**** Records provided ****

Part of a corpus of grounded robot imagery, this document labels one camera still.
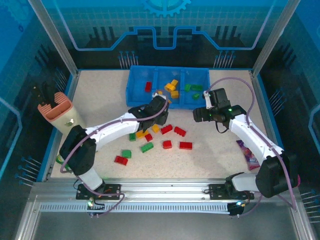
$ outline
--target toy block
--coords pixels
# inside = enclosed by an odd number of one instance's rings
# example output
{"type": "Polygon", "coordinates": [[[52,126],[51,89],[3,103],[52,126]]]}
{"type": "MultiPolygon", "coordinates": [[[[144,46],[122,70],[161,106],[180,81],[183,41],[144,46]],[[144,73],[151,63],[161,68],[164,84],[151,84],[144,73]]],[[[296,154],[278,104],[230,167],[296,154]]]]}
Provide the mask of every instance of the toy block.
{"type": "Polygon", "coordinates": [[[153,126],[151,127],[151,129],[152,129],[152,131],[153,131],[155,134],[160,131],[160,128],[158,127],[157,124],[153,125],[153,126]]]}
{"type": "Polygon", "coordinates": [[[145,135],[148,135],[148,134],[149,134],[148,130],[146,130],[145,132],[143,132],[143,130],[141,130],[141,131],[138,131],[135,133],[135,135],[138,139],[143,138],[145,135]]]}
{"type": "Polygon", "coordinates": [[[178,80],[173,79],[172,82],[171,82],[171,84],[172,84],[173,86],[177,87],[177,85],[178,85],[178,80]]]}
{"type": "Polygon", "coordinates": [[[129,134],[129,141],[134,142],[136,140],[136,134],[135,133],[130,133],[129,134]]]}
{"type": "Polygon", "coordinates": [[[150,142],[153,139],[150,133],[145,135],[144,137],[145,137],[147,142],[150,142]]]}
{"type": "Polygon", "coordinates": [[[184,90],[185,90],[186,92],[189,92],[190,89],[191,89],[191,84],[186,84],[186,85],[184,86],[184,90]]]}
{"type": "Polygon", "coordinates": [[[200,94],[199,94],[199,93],[196,93],[196,94],[193,94],[193,95],[192,95],[192,98],[193,98],[194,100],[198,100],[199,97],[200,97],[200,94]]]}
{"type": "Polygon", "coordinates": [[[151,92],[151,88],[152,88],[152,82],[147,81],[147,82],[145,83],[144,91],[145,91],[146,93],[150,93],[150,92],[151,92]]]}
{"type": "Polygon", "coordinates": [[[165,126],[165,127],[161,128],[160,131],[161,131],[161,133],[163,135],[163,134],[166,134],[166,133],[170,132],[172,129],[173,129],[172,125],[169,124],[168,126],[165,126]]]}
{"type": "Polygon", "coordinates": [[[144,154],[146,151],[149,151],[153,147],[154,147],[154,144],[152,142],[149,142],[149,143],[143,145],[142,147],[140,147],[140,149],[141,149],[141,152],[144,154]]]}
{"type": "Polygon", "coordinates": [[[174,128],[174,132],[177,133],[177,134],[179,134],[179,135],[182,136],[182,137],[184,137],[184,136],[186,135],[186,133],[187,133],[185,130],[181,129],[181,128],[178,127],[178,126],[176,126],[176,127],[174,128]]]}
{"type": "Polygon", "coordinates": [[[179,92],[178,91],[172,91],[171,92],[171,98],[178,99],[179,98],[179,92]]]}
{"type": "Polygon", "coordinates": [[[181,141],[179,143],[180,149],[192,150],[192,142],[181,141]]]}
{"type": "Polygon", "coordinates": [[[176,87],[174,85],[172,85],[171,83],[167,83],[165,86],[164,86],[164,89],[166,91],[168,91],[169,93],[173,92],[174,90],[176,90],[176,87]]]}
{"type": "Polygon", "coordinates": [[[121,156],[126,159],[131,158],[131,151],[130,150],[122,150],[121,156]]]}
{"type": "Polygon", "coordinates": [[[117,164],[127,166],[128,159],[126,159],[125,157],[122,157],[122,156],[116,156],[114,162],[117,164]]]}
{"type": "Polygon", "coordinates": [[[172,143],[170,140],[163,141],[162,143],[163,149],[171,149],[172,148],[172,143]]]}
{"type": "Polygon", "coordinates": [[[204,88],[202,87],[202,85],[191,85],[191,90],[192,91],[203,91],[204,88]]]}

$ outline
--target cable clip
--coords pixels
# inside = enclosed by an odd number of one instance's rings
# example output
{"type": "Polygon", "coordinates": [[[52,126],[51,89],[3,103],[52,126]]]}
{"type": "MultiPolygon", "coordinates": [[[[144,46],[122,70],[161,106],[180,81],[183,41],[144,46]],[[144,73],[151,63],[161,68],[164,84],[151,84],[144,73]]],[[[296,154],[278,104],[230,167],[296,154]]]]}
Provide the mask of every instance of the cable clip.
{"type": "Polygon", "coordinates": [[[272,151],[272,149],[273,149],[273,150],[276,150],[274,145],[271,145],[271,147],[269,147],[269,150],[270,150],[270,151],[272,151]]]}

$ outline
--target blue plastic bin
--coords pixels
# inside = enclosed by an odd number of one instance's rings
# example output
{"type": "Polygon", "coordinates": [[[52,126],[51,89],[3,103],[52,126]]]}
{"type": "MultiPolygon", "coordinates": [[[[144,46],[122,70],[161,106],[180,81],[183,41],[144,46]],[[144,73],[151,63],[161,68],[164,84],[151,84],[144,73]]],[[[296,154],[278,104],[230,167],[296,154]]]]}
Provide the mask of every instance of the blue plastic bin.
{"type": "Polygon", "coordinates": [[[176,90],[179,91],[179,98],[172,99],[171,109],[195,109],[206,105],[201,97],[203,91],[185,91],[185,85],[202,85],[203,90],[210,86],[209,69],[195,67],[170,67],[170,66],[136,66],[132,65],[128,83],[126,85],[126,104],[128,107],[136,107],[148,104],[152,99],[152,93],[161,90],[165,91],[165,85],[171,83],[173,79],[178,80],[176,90]],[[151,92],[145,92],[147,82],[152,82],[151,92]],[[200,94],[198,100],[194,100],[194,94],[200,94]]]}

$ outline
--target glass panel
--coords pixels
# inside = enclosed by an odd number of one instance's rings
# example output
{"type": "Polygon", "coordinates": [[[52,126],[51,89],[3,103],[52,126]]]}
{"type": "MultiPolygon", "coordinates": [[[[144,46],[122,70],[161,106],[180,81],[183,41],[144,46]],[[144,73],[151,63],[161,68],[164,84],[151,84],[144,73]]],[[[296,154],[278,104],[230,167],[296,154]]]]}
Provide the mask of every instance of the glass panel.
{"type": "Polygon", "coordinates": [[[53,129],[31,89],[64,91],[70,76],[28,1],[12,3],[0,1],[0,239],[14,237],[53,129]]]}
{"type": "Polygon", "coordinates": [[[80,69],[252,68],[286,2],[43,1],[80,69]]]}
{"type": "Polygon", "coordinates": [[[297,153],[302,181],[318,186],[320,115],[315,110],[320,104],[319,10],[319,1],[300,2],[260,73],[284,149],[297,153]]]}

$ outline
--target purple packet
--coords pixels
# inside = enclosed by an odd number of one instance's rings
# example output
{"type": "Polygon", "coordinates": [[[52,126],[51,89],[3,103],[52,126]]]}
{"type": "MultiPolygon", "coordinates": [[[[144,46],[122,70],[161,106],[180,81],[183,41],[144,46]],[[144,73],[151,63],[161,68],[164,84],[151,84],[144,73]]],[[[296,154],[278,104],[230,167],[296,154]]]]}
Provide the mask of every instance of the purple packet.
{"type": "Polygon", "coordinates": [[[255,155],[252,151],[247,148],[242,140],[237,140],[236,143],[239,145],[241,152],[244,155],[248,170],[251,171],[253,169],[259,168],[260,164],[256,159],[255,155]]]}

****

#### [What is being asked]
The word "target" is the filter: copy every line of the listing above that contains it.

#### [Written response]
--target toy block
--target cable clip
--target blue plastic bin
--target glass panel
--target purple packet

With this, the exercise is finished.